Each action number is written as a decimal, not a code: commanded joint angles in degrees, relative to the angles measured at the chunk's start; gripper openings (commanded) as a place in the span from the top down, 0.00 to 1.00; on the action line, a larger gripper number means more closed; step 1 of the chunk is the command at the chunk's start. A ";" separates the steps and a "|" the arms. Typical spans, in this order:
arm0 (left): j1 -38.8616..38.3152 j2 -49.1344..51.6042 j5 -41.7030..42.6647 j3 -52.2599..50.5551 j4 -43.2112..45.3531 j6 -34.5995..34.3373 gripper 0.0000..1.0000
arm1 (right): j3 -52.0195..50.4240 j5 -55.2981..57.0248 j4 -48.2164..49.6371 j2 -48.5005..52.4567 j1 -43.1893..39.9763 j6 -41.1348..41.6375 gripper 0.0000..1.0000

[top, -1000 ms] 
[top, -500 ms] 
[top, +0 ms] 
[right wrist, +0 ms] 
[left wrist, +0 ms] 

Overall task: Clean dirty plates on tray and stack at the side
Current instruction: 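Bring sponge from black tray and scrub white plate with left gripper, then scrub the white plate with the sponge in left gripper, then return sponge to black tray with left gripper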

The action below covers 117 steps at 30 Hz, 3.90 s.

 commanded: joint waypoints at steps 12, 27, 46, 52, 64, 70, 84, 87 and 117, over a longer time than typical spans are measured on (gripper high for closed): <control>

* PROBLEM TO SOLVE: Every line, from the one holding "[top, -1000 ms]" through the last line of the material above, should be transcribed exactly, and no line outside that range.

* ANSWER AREA:
[top, -1000 ms] 
[top, -500 ms] 
[top, +0 ms] 
[right wrist, +0 ms] 
[left wrist, +0 ms] 

Overall task: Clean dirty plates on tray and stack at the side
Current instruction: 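Bring sponge from black tray and scrub white plate with left gripper, then scrub the white plate with the sponge in left gripper, then return sponge to black tray with left gripper
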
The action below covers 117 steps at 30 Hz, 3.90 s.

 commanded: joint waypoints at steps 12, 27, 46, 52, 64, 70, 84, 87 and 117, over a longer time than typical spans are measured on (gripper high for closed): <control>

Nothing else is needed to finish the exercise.